INSTRUCTIONS TO FOLLOW -> Across the listing below, how many lines contain the string "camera"? Only the number is needed.

DATA SHOWN ->
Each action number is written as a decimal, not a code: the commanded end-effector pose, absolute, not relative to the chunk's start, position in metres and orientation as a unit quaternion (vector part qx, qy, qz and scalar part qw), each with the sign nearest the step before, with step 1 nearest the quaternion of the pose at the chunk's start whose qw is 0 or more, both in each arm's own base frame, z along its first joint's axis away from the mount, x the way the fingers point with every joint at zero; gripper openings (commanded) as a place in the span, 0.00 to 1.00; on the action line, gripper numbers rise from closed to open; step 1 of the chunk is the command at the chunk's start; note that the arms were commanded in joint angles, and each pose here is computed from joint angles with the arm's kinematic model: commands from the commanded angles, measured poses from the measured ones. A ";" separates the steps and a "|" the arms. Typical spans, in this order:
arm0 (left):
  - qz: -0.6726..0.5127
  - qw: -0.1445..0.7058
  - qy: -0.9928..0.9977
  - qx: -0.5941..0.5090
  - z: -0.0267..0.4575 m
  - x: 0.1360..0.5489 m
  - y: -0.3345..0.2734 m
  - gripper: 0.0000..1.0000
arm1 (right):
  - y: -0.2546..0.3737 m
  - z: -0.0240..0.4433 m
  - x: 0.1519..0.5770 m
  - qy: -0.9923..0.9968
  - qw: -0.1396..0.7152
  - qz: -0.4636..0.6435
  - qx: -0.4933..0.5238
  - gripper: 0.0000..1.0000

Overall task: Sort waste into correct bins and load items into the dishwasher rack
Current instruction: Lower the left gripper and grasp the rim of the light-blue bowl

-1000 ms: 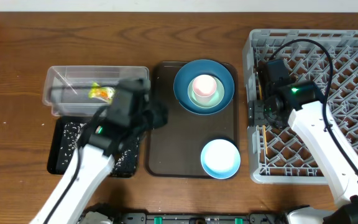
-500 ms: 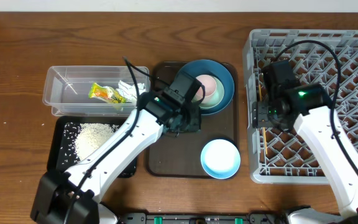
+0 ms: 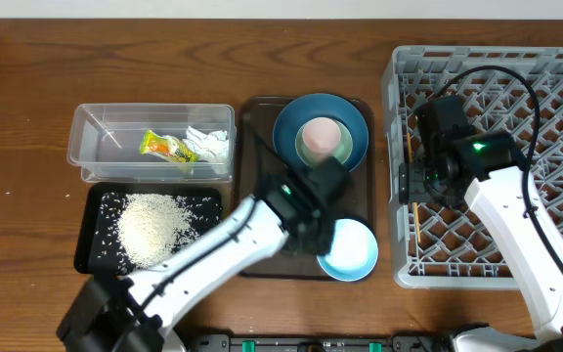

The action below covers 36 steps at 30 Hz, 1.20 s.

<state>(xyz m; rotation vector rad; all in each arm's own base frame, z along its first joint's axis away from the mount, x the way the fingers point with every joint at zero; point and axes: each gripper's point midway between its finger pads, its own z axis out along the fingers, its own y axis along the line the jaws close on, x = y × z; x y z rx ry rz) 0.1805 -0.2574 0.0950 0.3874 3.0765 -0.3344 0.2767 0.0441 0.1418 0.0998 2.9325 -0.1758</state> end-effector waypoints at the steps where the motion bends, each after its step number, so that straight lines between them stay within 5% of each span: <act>1: -0.070 0.026 0.989 0.125 0.084 0.178 -0.250 0.40 | 0.041 0.149 0.278 0.991 0.112 -0.058 0.039 0.82; 10: -0.086 0.033 0.989 0.111 0.078 0.176 -0.261 0.51 | 0.041 0.148 0.277 0.992 0.109 -0.059 0.039 0.86; 20: -0.104 0.042 0.986 0.124 0.052 0.154 -0.277 0.51 | 0.041 0.148 0.278 0.991 0.110 -0.059 0.039 0.88; 36: -0.084 0.118 0.984 0.108 0.027 0.177 -0.266 0.47 | 0.041 0.148 0.278 0.991 0.111 -0.059 0.039 0.89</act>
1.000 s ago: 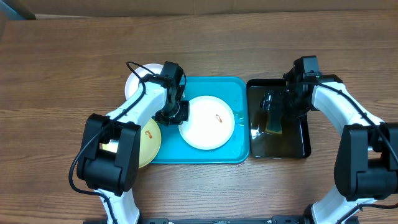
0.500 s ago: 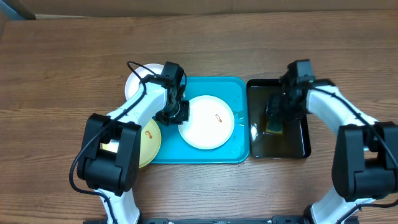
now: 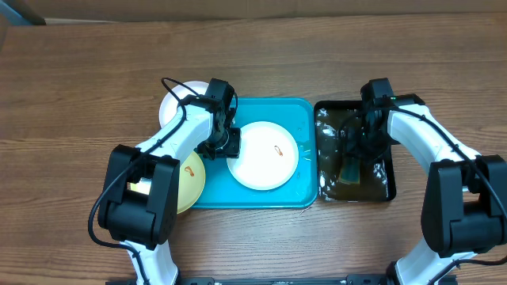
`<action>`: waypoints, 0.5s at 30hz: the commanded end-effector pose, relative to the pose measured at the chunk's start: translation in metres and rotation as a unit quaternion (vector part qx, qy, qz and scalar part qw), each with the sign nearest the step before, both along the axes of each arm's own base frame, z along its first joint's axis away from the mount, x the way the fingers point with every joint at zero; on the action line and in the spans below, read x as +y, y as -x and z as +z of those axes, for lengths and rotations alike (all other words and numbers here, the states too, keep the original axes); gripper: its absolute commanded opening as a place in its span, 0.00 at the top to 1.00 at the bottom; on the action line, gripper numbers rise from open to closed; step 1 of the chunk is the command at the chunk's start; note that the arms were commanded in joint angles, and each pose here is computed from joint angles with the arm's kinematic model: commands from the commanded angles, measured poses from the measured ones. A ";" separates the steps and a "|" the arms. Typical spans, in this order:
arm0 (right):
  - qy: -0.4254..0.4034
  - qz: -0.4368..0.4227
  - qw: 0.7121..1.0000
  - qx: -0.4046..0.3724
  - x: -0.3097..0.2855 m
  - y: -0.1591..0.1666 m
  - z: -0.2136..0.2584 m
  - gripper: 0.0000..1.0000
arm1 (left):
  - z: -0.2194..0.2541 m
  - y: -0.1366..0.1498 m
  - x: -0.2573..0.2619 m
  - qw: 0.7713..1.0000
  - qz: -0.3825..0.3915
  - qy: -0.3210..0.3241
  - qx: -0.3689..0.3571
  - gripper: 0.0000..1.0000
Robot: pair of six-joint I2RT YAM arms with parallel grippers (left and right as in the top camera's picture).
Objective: Clean dirty plates on tray and stack at the side
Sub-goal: 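Dip and rub the held sponge in the water with the right gripper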
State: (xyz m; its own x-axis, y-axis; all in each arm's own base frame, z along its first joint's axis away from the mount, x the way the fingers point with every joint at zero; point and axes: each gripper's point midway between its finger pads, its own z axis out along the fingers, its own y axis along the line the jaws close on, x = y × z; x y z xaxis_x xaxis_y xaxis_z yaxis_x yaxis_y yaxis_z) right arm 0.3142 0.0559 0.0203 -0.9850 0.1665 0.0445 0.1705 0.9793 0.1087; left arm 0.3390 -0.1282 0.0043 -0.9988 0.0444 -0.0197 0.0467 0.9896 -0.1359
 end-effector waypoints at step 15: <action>-0.019 -0.012 0.998 -0.056 0.009 -0.026 0.006 0.34 | -0.011 0.012 0.008 0.999 -0.002 -0.023 0.023 0.60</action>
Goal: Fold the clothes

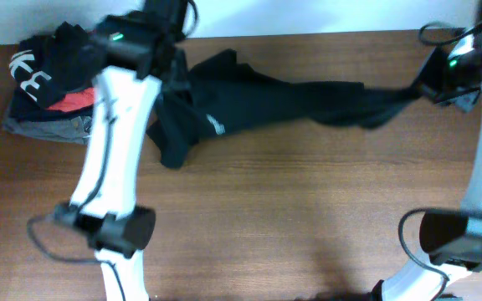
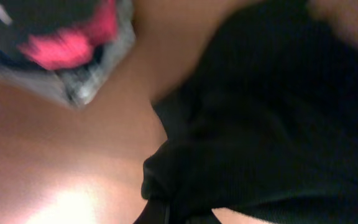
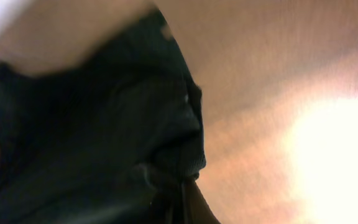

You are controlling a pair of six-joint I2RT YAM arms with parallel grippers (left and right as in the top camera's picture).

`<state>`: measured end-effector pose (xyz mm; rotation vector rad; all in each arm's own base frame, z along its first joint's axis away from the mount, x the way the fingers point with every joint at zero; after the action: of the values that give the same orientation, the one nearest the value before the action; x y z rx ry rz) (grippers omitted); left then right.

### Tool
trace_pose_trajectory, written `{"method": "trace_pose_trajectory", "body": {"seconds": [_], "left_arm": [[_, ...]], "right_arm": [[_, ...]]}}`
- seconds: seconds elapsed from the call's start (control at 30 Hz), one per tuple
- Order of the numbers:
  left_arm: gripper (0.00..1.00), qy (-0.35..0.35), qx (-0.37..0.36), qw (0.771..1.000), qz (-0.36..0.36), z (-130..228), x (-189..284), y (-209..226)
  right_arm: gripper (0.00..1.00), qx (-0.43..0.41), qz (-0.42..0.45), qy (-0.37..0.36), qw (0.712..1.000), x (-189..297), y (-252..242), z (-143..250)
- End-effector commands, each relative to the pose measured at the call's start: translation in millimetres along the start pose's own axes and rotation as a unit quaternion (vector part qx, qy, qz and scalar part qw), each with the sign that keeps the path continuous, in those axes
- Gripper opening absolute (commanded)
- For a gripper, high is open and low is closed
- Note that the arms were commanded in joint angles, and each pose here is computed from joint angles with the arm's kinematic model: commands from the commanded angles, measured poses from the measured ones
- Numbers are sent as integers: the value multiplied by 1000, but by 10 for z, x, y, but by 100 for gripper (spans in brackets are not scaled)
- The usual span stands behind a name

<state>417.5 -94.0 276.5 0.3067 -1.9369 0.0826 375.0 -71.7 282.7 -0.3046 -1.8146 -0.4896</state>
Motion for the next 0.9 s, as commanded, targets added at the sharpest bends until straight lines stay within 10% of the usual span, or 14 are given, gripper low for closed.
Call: {"method": "trace_pose_trajectory", "body": {"seconds": [0.0,0.2,0.5,0.87], "left_arm": [[0,80,11,997,20,219,-324,-166],[4,154,-5,988,2,520,-632,-200],[1,267,-43,962,-25,1101,-963,-200],[1,301,-128,944,-48,1682,-989,-541]], "right_arm": [[4,13,29,31,999,-160,-125,106],[22,37,42,92,994,-423,-213,316],[8,32,53,141,988,-633,-292,516],[14,49,57,176,982,-653,-333,661]]}}
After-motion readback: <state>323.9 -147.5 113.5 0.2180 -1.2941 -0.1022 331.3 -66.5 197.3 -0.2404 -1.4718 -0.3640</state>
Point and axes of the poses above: each gripper's point midway between its finger pads, its own x axis back along the fingers, its own y axis along the line the jaws close on, z = x × y, the point moved 2 cm from there along x, back along the fingers, and after that the axes turned 6 degrees about x, right-handed, at the moved point
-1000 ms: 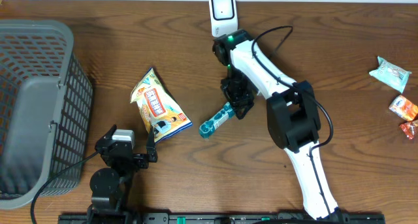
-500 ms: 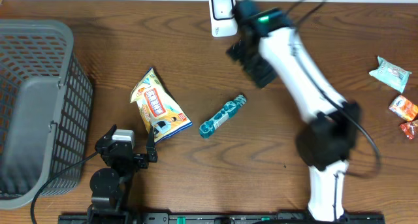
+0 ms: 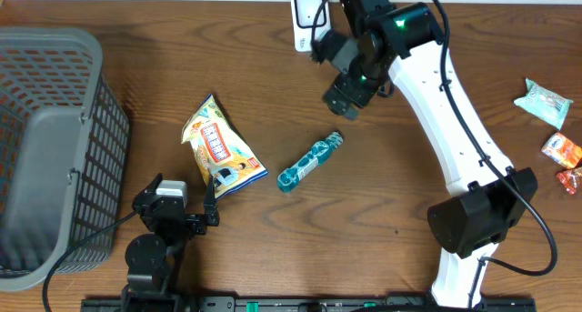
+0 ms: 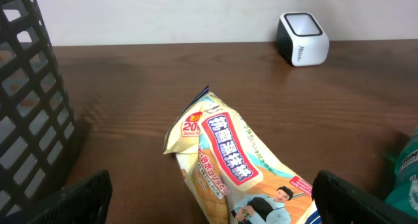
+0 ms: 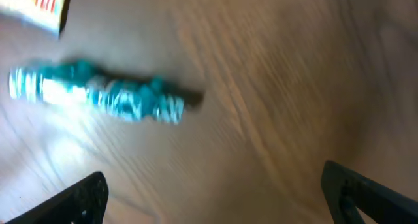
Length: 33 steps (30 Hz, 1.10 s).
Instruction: Scan the item barcode
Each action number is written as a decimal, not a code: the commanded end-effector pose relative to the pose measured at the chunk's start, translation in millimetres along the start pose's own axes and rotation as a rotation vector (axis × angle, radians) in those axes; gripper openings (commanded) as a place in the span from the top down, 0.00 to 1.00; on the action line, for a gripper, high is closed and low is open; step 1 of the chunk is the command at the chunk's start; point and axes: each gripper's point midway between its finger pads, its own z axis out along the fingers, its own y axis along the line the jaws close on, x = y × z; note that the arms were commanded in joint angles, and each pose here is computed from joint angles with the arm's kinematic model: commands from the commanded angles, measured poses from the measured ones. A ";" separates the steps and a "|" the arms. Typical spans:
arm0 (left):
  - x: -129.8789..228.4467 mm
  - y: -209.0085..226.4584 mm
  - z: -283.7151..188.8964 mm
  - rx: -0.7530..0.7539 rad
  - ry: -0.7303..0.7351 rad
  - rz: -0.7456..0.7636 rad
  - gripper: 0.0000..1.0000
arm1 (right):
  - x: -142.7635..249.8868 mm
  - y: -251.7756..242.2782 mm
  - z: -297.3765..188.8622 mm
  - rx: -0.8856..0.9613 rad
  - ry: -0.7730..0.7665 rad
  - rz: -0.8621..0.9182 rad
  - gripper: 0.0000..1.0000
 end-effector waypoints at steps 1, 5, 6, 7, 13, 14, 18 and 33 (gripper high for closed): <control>12.6 0.0 1.4 0.002 0.037 -0.007 0.02 | 5.4 16.5 5.1 -0.100 -0.006 -0.410 0.01; 12.6 0.0 1.4 0.002 0.037 -0.007 0.02 | 9.9 43.9 9.8 -0.259 -0.053 -0.561 0.01; 12.6 0.0 1.4 0.002 0.037 -0.007 0.02 | 11.6 49.4 10.5 -0.291 -0.061 -0.597 0.01; 12.6 0.0 1.4 0.002 0.037 -0.007 0.02 | 15.2 53.9 13.2 -0.324 -0.057 -0.634 0.01; 12.6 0.0 1.4 0.002 0.037 -0.007 0.02 | 17.7 54.1 30.8 -0.359 -0.049 -0.765 0.01; 12.6 0.0 1.4 0.002 0.037 -0.007 0.02 | 16.8 53.7 33.0 -0.359 -0.053 -0.779 0.01; 12.6 0.0 1.4 0.002 0.037 -0.007 0.02 | 11.7 59.3 51.1 -0.379 -0.037 -0.823 0.01; 12.6 0.0 1.4 0.002 0.037 -0.007 0.02 | 18.7 53.3 141.4 -0.414 0.132 -0.700 0.01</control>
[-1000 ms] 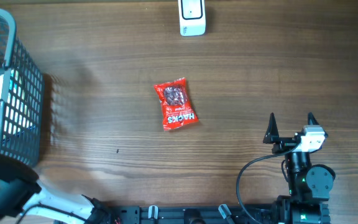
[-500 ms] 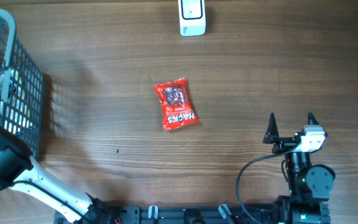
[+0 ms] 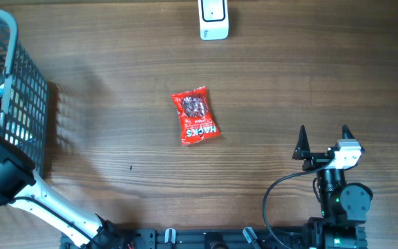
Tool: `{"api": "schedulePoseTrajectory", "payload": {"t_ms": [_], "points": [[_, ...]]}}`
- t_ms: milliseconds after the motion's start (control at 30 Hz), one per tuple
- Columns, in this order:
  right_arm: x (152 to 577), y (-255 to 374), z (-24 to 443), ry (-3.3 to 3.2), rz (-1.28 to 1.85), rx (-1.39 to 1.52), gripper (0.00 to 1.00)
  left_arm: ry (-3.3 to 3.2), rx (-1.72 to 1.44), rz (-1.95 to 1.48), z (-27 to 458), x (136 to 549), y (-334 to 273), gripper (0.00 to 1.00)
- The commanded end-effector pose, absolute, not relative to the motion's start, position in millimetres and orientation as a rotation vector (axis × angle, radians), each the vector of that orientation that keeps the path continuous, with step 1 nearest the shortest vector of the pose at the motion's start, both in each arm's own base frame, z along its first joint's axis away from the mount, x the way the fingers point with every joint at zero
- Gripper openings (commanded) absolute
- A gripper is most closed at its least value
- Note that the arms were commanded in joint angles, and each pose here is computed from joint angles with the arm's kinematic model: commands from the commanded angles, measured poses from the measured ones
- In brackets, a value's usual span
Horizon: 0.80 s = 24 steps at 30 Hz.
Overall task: Scan the item barcode
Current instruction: 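Reach the left gripper back into the basket for a small orange box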
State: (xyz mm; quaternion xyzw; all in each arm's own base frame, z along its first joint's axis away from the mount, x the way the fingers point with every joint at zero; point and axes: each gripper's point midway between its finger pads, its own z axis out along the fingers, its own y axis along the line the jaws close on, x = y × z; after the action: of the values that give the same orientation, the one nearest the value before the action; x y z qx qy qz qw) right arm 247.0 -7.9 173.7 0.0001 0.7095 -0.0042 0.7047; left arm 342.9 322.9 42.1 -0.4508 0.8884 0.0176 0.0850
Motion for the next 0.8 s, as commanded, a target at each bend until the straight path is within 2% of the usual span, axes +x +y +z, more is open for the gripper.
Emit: {"api": "schedulePoseTrajectory", "payload": {"t_ms": [0, 100, 167, 300, 333, 467, 633, 767], "points": [[246.7, -9.6, 175.0, 1.571, -0.027, -0.003, 1.0, 2.57, -1.431, -0.02, 63.0, 346.3, 316.1, 0.04], [246.7, -9.6, 174.9, 1.571, -0.027, -0.003, 1.0, 2.408, -1.281, -0.204, 135.4, 373.9, 299.5, 0.04], [246.7, -9.6, 174.9, 1.571, -0.027, -0.003, 1.0, 2.349, -1.229, -0.19, 168.9, 374.5, 296.8, 0.04], [246.7, -9.7, 174.9, 1.571, -0.028, -0.003, 1.0, 2.393, -1.261, -0.197, 155.7, 365.6, 290.9, 0.04], [246.7, -9.6, 174.9, 1.571, -0.027, -0.003, 1.0, 2.408, -1.275, -0.194, 140.0, 363.1, 290.2, 0.98], [246.7, -9.7, 175.0, 1.571, -0.027, -0.003, 0.99, 2.377, -1.25, -0.178, 104.9, 368.8, 295.4, 1.0], [246.7, -9.6, 174.9, 1.571, -0.027, -0.003, 1.0, 2.287, -1.155, -0.123, 85.7, 388.5, 306.4, 1.0], [246.7, -9.6, 175.0, 1.571, -0.027, -0.003, 1.0, 2.332, -0.972, -0.061, 60.7, 406.5, 299.9, 1.0]]}}
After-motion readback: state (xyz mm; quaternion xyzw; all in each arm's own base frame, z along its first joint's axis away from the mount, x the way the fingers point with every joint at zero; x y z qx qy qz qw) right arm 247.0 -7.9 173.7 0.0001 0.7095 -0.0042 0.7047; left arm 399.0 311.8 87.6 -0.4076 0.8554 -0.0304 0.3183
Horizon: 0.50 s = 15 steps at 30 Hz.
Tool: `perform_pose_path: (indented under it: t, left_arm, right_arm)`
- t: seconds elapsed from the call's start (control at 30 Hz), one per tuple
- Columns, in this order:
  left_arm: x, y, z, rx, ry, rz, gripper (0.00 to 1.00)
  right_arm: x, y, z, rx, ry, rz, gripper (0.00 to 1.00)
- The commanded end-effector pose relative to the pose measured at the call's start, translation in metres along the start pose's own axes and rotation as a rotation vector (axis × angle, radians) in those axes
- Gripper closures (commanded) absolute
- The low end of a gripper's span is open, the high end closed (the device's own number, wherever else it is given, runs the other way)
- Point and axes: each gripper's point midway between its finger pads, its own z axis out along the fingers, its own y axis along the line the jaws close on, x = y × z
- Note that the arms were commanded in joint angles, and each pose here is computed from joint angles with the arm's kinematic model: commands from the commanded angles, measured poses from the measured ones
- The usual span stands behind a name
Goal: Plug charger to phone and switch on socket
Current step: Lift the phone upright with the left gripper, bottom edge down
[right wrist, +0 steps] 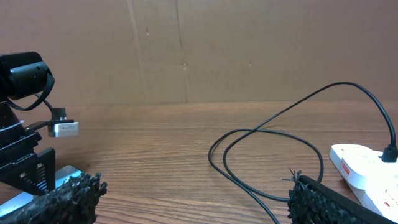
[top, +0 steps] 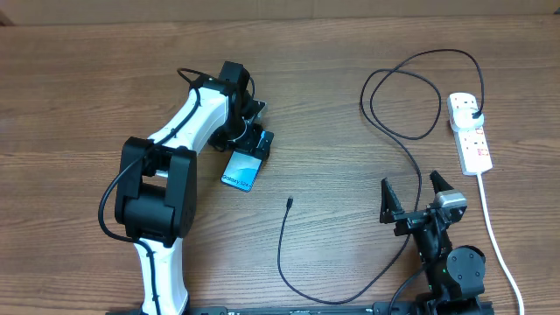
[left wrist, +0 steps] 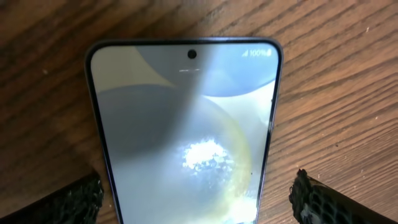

FINISHED TASK -> 2